**Work item:**
Pictures are not part of the copy; retype all the records below exactly.
BEGIN Source records
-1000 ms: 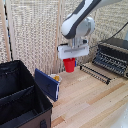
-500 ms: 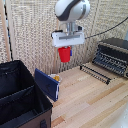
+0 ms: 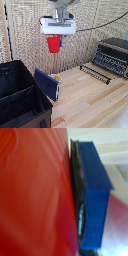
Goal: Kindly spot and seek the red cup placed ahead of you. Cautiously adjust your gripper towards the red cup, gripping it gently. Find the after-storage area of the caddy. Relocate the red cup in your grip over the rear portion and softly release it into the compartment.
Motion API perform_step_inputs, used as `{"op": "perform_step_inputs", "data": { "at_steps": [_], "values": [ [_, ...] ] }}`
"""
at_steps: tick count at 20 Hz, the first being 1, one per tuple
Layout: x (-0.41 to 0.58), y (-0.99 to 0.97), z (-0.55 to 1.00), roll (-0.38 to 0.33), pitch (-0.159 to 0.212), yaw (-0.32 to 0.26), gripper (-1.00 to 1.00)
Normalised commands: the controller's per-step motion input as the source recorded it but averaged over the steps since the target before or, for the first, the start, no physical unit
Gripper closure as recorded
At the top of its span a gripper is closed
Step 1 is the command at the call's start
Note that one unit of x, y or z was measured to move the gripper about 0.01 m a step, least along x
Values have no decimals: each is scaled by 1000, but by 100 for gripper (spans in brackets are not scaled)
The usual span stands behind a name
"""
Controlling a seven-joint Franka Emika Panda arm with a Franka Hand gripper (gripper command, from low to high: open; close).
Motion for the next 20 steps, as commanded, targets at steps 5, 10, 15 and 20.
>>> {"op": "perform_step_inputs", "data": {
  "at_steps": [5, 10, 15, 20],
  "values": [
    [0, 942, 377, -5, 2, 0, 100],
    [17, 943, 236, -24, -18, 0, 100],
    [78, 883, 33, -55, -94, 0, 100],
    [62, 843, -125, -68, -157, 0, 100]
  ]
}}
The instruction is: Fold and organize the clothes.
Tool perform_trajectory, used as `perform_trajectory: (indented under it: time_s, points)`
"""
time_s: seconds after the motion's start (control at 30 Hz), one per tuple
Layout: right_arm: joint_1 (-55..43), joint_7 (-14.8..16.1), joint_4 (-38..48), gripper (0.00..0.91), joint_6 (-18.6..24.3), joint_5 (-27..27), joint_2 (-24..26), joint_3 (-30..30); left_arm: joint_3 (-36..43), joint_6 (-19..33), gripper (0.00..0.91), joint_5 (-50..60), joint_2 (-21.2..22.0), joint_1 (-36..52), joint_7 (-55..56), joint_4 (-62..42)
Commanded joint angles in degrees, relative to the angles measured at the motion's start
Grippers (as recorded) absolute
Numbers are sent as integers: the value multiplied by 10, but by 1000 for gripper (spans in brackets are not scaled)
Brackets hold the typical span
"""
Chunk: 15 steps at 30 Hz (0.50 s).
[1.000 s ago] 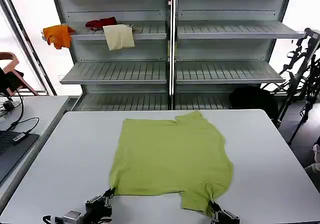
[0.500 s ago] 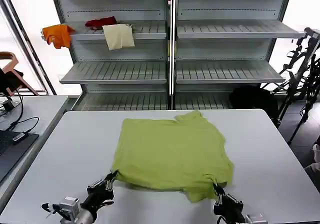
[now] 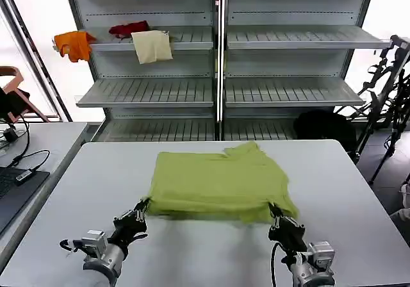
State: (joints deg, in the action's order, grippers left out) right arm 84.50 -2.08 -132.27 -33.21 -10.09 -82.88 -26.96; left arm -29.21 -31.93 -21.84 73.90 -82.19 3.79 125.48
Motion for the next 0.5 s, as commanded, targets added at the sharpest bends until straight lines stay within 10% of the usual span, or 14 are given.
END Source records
**Response to this task:**
-1000 ms: 
-500 ms: 
+0 ms: 
Goal: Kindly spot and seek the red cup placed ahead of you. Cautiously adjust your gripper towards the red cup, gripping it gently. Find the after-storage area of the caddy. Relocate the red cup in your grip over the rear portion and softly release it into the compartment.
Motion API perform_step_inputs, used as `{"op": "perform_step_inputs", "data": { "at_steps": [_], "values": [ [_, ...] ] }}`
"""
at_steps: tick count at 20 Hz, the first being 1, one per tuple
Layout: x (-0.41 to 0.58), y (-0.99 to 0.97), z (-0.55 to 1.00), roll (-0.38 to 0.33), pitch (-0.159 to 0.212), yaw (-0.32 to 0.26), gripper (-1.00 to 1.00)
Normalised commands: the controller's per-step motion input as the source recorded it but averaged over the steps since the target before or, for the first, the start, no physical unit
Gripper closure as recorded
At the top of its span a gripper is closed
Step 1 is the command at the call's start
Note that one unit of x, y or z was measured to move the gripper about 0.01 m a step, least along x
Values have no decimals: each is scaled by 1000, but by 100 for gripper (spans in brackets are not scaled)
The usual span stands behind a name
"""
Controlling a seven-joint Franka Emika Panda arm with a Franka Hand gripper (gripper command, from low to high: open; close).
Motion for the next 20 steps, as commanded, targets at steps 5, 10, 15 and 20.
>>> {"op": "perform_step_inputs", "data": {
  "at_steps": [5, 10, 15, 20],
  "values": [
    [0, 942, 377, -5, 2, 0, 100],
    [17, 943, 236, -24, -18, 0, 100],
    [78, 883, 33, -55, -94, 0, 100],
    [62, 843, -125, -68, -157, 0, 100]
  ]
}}
The instruction is: Fold and organize the clothes.
Tool perform_trajectory, used as `perform_trajectory: (indented under it: time_s, points)`
"""
time_s: seconds after the motion's start (control at 30 Hz), one per tuple
Layout: right_arm: joint_1 (-55..43), joint_7 (-14.8..16.1), joint_4 (-38..48), gripper (0.00..0.91), joint_6 (-18.6..24.3), joint_5 (-27..27), joint_2 (-24..26), joint_3 (-30..30); left_arm: joint_3 (-36..43), joint_6 (-19..33), gripper (0.00..0.91), joint_5 (-50..60), joint_2 (-21.2..22.0), joint_1 (-36..52), joint_7 (-55..56), joint_4 (-62..42)
Commanded joint angles in degrees, relative to the angles measured at the motion's start
Grippers (as recorded) absolute
Numbers are sent as integers: the value multiplied by 10, but by 1000 for gripper (spans in brackets are not scaled)
Brackets hold the typical span
"""
Chunk: 15 steps at 30 Hz (0.50 s).
[1.000 s ago] 
[0.500 s ago] 
[now] 
State: (joints deg, in the action's order, grippers left out) right arm 84.50 -2.08 -132.27 -33.21 -10.09 -82.88 -26.96; left arm -29.21 -31.93 -21.84 73.90 -82.19 3.79 125.48
Motion for the next 0.5 s, as commanded, targets added at the sharpest bends until straight lines stay within 10% of the usual span, or 14 are given.

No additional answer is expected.